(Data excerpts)
*-*-*

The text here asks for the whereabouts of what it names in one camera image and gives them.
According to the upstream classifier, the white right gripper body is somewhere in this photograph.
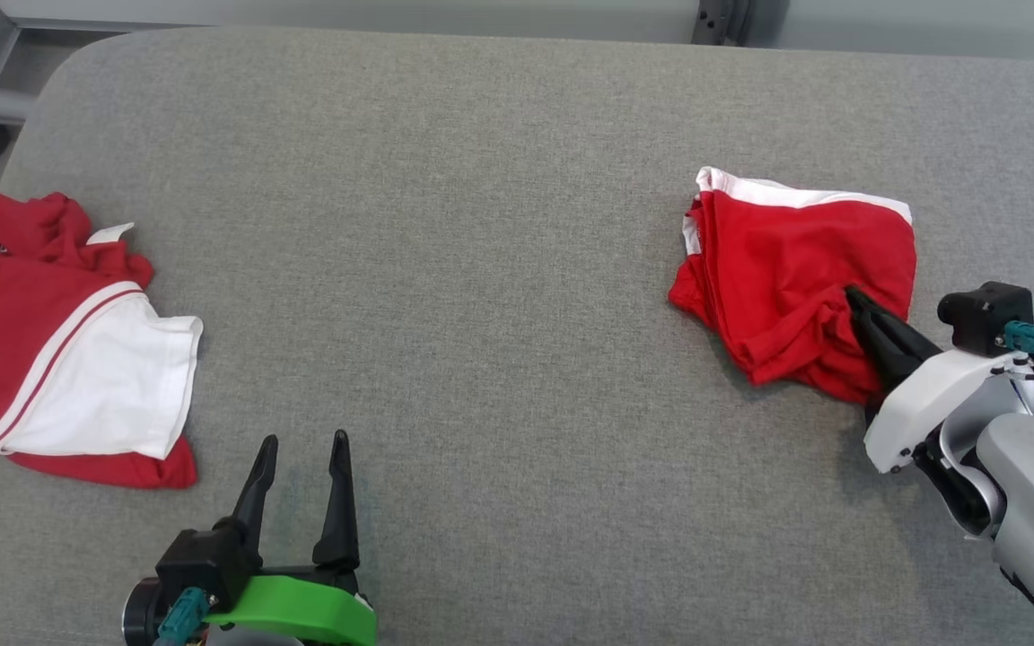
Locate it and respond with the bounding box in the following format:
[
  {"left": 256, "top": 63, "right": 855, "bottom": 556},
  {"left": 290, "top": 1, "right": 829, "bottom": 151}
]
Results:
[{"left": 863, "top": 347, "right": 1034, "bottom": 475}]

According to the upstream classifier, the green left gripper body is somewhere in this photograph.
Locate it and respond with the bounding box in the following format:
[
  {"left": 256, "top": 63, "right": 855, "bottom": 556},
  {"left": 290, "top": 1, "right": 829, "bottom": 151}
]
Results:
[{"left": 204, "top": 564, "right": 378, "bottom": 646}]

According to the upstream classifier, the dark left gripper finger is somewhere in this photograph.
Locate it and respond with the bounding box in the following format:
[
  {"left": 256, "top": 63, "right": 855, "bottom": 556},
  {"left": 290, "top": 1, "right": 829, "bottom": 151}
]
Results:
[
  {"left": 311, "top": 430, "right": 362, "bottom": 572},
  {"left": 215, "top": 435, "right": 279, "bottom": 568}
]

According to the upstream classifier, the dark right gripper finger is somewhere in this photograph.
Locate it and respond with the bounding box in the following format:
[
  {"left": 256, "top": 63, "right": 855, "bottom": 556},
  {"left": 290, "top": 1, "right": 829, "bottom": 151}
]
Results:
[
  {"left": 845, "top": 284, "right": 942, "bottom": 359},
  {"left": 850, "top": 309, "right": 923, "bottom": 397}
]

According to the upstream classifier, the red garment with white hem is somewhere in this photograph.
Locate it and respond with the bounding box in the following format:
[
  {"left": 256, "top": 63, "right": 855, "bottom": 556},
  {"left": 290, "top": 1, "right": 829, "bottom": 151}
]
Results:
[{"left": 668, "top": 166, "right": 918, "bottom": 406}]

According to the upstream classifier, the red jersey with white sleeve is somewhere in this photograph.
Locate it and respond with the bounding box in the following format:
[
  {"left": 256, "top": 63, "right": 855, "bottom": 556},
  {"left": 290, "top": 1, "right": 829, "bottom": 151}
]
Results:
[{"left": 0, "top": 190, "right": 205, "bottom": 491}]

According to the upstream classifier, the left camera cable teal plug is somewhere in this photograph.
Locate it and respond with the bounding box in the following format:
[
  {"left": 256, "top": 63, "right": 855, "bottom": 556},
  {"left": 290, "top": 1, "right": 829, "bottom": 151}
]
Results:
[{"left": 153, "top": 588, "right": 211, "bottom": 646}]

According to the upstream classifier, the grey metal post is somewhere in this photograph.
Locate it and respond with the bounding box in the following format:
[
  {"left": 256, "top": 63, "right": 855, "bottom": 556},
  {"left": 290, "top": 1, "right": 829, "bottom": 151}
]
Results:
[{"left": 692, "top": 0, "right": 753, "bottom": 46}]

*-*-*

### [What you need to do]
Set down every line of the entries above again, exactly as written, but not the pictures.

### [Answer section]
The text here asks for the whereabouts of what it names in one camera image and gives them.
According to the upstream classifier, the white right gripper body is somewhere in this photograph.
Locate it and respond with the bounding box in the following format:
[
  {"left": 256, "top": 63, "right": 855, "bottom": 556},
  {"left": 290, "top": 1, "right": 829, "bottom": 151}
]
Results:
[{"left": 863, "top": 347, "right": 1034, "bottom": 475}]

According to the upstream classifier, the green left gripper body is somewhere in this photograph.
Locate it and respond with the bounding box in the following format:
[
  {"left": 256, "top": 63, "right": 855, "bottom": 556},
  {"left": 290, "top": 1, "right": 829, "bottom": 151}
]
Results:
[{"left": 204, "top": 564, "right": 378, "bottom": 646}]

According to the upstream classifier, the dark left gripper finger is somewhere in this photograph.
Locate it and respond with the bounding box in the following format:
[
  {"left": 256, "top": 63, "right": 855, "bottom": 556},
  {"left": 290, "top": 1, "right": 829, "bottom": 151}
]
Results:
[
  {"left": 311, "top": 430, "right": 362, "bottom": 572},
  {"left": 215, "top": 435, "right": 279, "bottom": 568}
]

According to the upstream classifier, the dark right gripper finger is somewhere in this photograph.
Locate it and respond with the bounding box in the following format:
[
  {"left": 256, "top": 63, "right": 855, "bottom": 556},
  {"left": 290, "top": 1, "right": 829, "bottom": 151}
]
Results:
[
  {"left": 845, "top": 284, "right": 942, "bottom": 359},
  {"left": 850, "top": 309, "right": 923, "bottom": 397}
]

According to the upstream classifier, the red garment with white hem is somewhere in this photograph.
Locate it and respond with the bounding box in the following format:
[
  {"left": 256, "top": 63, "right": 855, "bottom": 556},
  {"left": 290, "top": 1, "right": 829, "bottom": 151}
]
Results:
[{"left": 668, "top": 166, "right": 918, "bottom": 406}]

According to the upstream classifier, the red jersey with white sleeve is somewhere in this photograph.
Locate it and respond with the bounding box in the following format:
[
  {"left": 256, "top": 63, "right": 855, "bottom": 556},
  {"left": 290, "top": 1, "right": 829, "bottom": 151}
]
Results:
[{"left": 0, "top": 190, "right": 205, "bottom": 491}]

According to the upstream classifier, the left camera cable teal plug is somewhere in this photograph.
Locate it and respond with the bounding box in the following format:
[
  {"left": 256, "top": 63, "right": 855, "bottom": 556},
  {"left": 290, "top": 1, "right": 829, "bottom": 151}
]
Results:
[{"left": 153, "top": 588, "right": 211, "bottom": 646}]

According to the upstream classifier, the grey metal post is somewhere in this photograph.
Locate it and respond with the bounding box in the following format:
[
  {"left": 256, "top": 63, "right": 855, "bottom": 556},
  {"left": 290, "top": 1, "right": 829, "bottom": 151}
]
Results:
[{"left": 692, "top": 0, "right": 753, "bottom": 46}]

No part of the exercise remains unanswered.